Member of the Minnesota House of Representatives from the 20B district
- In office January 7, 2019 – January 2, 2023
- Preceded by: David Bly
- Succeeded by: Kristi Pursell

Personal details
- Born: January 26, 1977 (age 49) Larchwood, Iowa, U.S.
- Party: Democratic
- Children: 3
- Education: University of Iowa (BM) United Theological Seminary of the Twin Cities (MDiv)

= Todd Lippert =

American politician and pastor

Todd Lippert (born January 26, 1977) is an American politician and former pastor who served as a member of the Minnesota House of Representatives from 2019 to 2022. A member of the Minnesota Democratic–Farmer–Labor Party (DFL), he represented District 20B which includes the city of Northfield and portions of Le Sueur and Rice County in south-central Minnesota.

==Early life and education==
Lippert was born in Larchwood, Iowa. He attended the University of Iowa, graduating with a Bachelor of Music in music performance. He later attended the United Theological Seminary of the Twin Cities, graduating with a Master of Divinity in theology.

== Career ==
Lippert served as a pastor in local churches from 2003 to February 2020. He served as a senior minister at the United Church of Christ in Northfield, Minnesota, from 2012 to 2020.

=== Minnesota House of Representatives ===
Lippert was elected to the Minnesota House of Representatives in 2018, winning the seat left open by former representative David Bly, who announced his retirement in February 2018. Lippert stated that he became active in politics through his work as a pastor, getting involved in faith-based groups such as ISAIAH Minnesota which led to him wanting to run for office. During the 2021–2022 session, Lippert served as an assistant majority leader. In January 2022, Lippert announced he would not seek re-election for a third term, stating that he would like to continue working to help Democrats connect with rural communities.

While in the legislature, Lippert authored many bills relating to rural communities, small farmers, soil and water health, and combating climate change. Alongside Republican Mike Goggin, Lippert advocated for a "Farm to School" program to get local produce into school lunches. He proposed a ban on chlorpyrifos, the most widely used pesticide for soybean farms in Minnesota, and which can cause brain damage in children. In 2022, he authored a bill creating a carbon trading program alongside Senator Dave Senjem. Lippert also worked with senate republicans to pass a bill that increased the minimum wage of caregivers employed by the state through Medicaid.

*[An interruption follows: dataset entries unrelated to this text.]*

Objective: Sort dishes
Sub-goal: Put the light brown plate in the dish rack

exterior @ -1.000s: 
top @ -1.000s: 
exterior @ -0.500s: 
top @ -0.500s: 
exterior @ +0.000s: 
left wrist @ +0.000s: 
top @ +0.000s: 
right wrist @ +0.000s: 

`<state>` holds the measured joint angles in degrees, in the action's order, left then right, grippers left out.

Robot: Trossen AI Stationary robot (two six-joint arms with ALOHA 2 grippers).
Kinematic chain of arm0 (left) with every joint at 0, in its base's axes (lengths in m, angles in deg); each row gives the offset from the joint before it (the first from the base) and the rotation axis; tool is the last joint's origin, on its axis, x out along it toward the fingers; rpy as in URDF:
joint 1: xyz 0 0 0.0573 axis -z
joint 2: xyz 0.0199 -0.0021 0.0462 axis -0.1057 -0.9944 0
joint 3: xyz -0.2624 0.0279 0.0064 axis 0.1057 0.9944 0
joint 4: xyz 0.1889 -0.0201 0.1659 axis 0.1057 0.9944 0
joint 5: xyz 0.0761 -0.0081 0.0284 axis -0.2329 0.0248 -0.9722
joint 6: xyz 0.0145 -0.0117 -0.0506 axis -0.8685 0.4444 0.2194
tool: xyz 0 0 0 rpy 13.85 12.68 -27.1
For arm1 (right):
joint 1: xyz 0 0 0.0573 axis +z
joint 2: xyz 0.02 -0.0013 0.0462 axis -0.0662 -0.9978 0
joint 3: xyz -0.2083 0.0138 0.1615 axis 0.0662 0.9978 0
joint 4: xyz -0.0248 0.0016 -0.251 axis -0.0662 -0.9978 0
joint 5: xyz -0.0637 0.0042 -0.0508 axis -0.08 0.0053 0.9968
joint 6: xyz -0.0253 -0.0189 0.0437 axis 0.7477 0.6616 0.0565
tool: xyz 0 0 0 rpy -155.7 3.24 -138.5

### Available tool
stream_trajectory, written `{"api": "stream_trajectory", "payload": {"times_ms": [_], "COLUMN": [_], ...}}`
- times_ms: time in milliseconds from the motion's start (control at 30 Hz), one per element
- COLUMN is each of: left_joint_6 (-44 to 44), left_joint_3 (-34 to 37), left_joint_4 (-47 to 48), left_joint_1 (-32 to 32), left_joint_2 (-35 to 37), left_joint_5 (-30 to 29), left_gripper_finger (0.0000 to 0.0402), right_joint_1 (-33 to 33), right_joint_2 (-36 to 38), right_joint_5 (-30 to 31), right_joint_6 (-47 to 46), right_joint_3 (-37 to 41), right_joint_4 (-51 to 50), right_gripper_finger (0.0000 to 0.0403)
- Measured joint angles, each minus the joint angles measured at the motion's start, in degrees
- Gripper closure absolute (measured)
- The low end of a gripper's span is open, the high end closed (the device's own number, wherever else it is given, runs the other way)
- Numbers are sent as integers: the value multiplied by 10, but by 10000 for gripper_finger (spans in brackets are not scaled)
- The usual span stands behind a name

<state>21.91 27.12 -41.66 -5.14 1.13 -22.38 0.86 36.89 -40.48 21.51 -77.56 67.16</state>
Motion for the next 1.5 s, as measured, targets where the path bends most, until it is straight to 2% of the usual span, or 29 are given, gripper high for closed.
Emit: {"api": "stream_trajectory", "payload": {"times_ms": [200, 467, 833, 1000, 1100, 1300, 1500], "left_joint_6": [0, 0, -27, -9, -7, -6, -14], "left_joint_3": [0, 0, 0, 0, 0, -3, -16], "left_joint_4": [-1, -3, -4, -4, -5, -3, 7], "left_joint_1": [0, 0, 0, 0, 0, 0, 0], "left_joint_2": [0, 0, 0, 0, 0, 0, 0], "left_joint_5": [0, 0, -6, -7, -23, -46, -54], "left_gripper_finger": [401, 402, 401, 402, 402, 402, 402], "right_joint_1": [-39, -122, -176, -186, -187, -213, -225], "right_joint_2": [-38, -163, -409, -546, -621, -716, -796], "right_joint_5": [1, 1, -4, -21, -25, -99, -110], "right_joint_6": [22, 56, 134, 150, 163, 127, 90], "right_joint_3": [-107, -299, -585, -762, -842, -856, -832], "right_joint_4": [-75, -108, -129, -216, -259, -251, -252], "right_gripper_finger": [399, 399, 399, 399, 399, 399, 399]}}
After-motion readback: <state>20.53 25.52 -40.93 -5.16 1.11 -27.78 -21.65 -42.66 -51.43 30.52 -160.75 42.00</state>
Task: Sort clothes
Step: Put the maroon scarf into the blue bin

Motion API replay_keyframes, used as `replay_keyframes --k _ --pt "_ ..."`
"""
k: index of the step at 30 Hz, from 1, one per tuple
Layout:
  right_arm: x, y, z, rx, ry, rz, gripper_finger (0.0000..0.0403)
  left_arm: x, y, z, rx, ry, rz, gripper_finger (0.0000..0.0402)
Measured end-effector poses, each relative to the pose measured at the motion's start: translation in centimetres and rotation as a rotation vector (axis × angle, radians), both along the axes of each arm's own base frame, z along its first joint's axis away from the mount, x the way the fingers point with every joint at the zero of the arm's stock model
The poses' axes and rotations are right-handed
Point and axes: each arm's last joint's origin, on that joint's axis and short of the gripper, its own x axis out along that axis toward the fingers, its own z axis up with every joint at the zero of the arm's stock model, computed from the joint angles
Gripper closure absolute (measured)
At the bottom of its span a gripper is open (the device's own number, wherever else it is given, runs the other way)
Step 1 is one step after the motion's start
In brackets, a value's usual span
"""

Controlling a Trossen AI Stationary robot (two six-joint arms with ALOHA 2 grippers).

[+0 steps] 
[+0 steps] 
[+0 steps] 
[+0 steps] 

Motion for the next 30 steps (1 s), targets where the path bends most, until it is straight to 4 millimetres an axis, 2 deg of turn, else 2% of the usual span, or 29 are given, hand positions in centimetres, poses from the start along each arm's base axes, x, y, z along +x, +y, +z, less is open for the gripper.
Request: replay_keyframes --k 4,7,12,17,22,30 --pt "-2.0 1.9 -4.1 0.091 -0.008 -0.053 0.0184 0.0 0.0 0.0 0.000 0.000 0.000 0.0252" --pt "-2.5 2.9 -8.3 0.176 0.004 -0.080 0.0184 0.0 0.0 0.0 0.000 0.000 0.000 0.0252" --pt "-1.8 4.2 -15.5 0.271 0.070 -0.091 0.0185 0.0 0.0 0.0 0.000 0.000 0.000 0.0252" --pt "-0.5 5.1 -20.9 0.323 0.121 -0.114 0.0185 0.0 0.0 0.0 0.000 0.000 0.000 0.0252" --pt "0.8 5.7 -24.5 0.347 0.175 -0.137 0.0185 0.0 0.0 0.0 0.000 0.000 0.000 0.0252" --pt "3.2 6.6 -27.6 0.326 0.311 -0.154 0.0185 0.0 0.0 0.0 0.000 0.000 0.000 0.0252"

2021–2022 committee assignments:

- Agriculture Finance and Policy
- Climate and Energy Finance and Policy
- Environment and Natural Resources Finance and Policy
- Human Services Finance and Policy: Behavioral Health Policy

2019–2020 committee assignments:

- Agriculture and Food Finance and Policy
- Environment and Natural Resources Policy
- Labor
- Long Term Care
- State Government Finance

== Electoral Results ==

2020 Election for Minnesota State Representative District 20B
| Party |  | Candidate | Votes | % | ±% |
|---|---|---|---|---|---|
|  | Democratic (DFL) | Todd Lippert | 12,585 | 52.5% | −2.8% |
|  | Republican | Joe Moravchik | 11,366 | 47.4% | +2.7% |

2018 Election for Minnesota State Representative District 20B
| Party |  | Candidate | Votes | % | ±% |
|---|---|---|---|---|---|
|  | Democratic (DFL) | Todd Lippert | 10,925 | 55.3% | N/A |
|  | Republican | Josh Gare | 8,819 | 44.7% | N/A% |

==Personal life==
Lippert and his wife, Sara, have three children. They reside in Northfield, Minnesota.